◆ Prompt
Restating the data exactly is the whole task.
═══
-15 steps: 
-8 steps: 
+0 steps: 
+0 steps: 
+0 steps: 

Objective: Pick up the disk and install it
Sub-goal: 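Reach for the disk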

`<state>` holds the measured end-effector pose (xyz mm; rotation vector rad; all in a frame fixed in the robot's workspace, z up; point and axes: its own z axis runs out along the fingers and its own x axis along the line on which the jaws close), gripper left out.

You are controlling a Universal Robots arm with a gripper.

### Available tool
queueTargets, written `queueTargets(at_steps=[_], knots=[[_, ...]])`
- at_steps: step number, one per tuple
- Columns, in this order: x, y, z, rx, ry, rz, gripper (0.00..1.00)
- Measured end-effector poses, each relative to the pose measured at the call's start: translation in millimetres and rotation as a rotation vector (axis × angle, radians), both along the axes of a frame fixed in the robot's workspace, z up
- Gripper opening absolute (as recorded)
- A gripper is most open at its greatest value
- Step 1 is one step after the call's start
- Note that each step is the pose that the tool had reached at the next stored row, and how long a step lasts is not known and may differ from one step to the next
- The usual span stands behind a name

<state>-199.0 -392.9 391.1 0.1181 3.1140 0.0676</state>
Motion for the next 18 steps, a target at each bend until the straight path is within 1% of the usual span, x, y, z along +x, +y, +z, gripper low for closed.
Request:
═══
◆ Result of the exercise
-15 steps: 
-8 steps: 
+0 steps: 
+0 steps: 
+0 steps: 

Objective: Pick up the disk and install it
Sub-goal: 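Reach for the disk
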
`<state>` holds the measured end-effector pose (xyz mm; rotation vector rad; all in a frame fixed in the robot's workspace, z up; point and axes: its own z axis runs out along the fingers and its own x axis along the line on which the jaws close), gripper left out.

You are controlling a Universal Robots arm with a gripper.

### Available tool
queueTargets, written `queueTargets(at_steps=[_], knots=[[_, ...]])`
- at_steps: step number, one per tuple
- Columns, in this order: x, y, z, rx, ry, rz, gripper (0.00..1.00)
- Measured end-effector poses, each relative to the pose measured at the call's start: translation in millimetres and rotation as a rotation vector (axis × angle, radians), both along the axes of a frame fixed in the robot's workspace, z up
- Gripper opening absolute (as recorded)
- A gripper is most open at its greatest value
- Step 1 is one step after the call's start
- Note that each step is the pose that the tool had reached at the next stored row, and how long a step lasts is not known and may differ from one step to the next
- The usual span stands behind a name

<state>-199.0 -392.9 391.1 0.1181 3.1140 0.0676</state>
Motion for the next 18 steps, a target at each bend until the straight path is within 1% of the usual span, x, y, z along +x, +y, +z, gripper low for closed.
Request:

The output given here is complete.